#### [Work instruction]
Each line below that contains the word "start" must be copied.

▬▬▬

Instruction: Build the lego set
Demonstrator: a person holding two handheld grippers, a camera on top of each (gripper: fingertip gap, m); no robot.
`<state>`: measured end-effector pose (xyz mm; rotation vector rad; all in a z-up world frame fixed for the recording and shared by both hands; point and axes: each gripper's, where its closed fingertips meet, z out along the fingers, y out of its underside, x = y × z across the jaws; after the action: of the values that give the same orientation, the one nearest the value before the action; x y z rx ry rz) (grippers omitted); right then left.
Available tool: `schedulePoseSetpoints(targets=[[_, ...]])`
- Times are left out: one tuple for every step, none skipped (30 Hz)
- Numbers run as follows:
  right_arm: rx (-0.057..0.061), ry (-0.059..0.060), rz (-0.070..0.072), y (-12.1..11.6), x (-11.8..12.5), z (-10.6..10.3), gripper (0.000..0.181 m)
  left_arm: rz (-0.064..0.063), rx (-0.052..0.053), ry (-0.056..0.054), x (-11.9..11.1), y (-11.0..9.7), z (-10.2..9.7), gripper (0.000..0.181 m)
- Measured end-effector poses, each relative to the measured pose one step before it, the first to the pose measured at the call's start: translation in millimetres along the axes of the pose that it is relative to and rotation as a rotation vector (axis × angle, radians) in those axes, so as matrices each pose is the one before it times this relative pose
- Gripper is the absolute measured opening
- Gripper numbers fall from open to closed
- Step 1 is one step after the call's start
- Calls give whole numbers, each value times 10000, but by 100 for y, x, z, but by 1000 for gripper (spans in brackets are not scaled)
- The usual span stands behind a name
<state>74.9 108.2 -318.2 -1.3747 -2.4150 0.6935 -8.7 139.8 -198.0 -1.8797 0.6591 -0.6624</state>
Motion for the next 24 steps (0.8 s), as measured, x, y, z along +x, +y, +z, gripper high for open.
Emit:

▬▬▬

#### [Finished exercise]
- Measured end-effector poses, each relative to the measured pose one step before it, the first to the pose measured at the call's start: translation in millimetres along the axes of the pose that it is relative to and rotation as a rotation vector (axis × angle, radians) in those axes, so as matrices each pose is the one before it times this relative pose
- Step 1 is one step after the call's start

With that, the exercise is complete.